Enhance Modality Robustness in Text-Centric Multimodal Alignment with Adversarial Prompting
Yun-Da Tsai, Ting-Yu Yen, Keng-Te Liao, Shou-De Lin
TL;DR
Text-centric multimodal alignment enables cross-modal understanding by converting diverse inputs into text for LLMs, but robustness suffers under noise, permutation, and missing data. The paper introduces a text-centric adversarial training framework that adds an LLM-based perturbation module atop a text-centric pipeline of text transformation, modality summarization, and reasoning/augmentation, generating adversarial examples denoted by $x_{adv}$ with prompts and temperature $T$. Empirical results on PetFinder, InsideAirbnb, and Avito show significant robustness gains over traditional robust training and pure MLLMs, with complementary qualitative analysis illustrating how LLMs recover lost content and articulate implicit relations.
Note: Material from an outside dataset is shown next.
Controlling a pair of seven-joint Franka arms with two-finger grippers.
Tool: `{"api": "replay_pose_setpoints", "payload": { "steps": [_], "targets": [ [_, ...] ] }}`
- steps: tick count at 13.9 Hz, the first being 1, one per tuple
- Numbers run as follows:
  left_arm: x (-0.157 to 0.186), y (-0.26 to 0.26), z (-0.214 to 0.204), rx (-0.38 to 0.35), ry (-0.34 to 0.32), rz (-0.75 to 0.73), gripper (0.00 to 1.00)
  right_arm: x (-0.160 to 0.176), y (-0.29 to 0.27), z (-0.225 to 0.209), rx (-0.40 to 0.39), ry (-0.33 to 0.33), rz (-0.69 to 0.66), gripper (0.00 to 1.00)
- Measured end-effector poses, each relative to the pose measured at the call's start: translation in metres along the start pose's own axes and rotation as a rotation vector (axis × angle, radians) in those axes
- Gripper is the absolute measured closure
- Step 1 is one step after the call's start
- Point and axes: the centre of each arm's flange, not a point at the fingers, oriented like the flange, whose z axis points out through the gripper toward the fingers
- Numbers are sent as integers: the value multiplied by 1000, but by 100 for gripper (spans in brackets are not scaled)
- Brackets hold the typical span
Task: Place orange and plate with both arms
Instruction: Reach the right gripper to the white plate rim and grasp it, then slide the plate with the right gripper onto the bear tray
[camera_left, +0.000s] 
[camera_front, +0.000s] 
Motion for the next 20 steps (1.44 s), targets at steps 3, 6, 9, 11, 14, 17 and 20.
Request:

The approach demonstrates strong invariance to modality perturbations and transferability across LLMs, suggesting practical benefits for real-world multimodal systems.
Abstract
Converting different modalities into generalized text, which then serves as input prompts for large language models (LLMs), is a common approach for aligning multimodal models, particularly when pairwise data is limited. Text-centric alignment method leverages the unique properties of text as a modality space, transforming diverse inputs into a unified textual representation, thereby enabling downstream models to effectively interpret various modal inputs. This study evaluates the quality and robustness of multimodal representations in the face of noise imperfections, dynamic input order permutations, and missing modalities, revealing that current text-centric alignment methods can compromise downstream robustness. To address this issue, we propose a new text-centric adversarial training approach that significantly enhances robustness compared to traditional robust training methods and pre-trained multimodal foundation models. Our findings underscore the potential of this approach to improve the robustness and adaptability of multimodal representations, offering a promising solution for dynamic and real-world applications.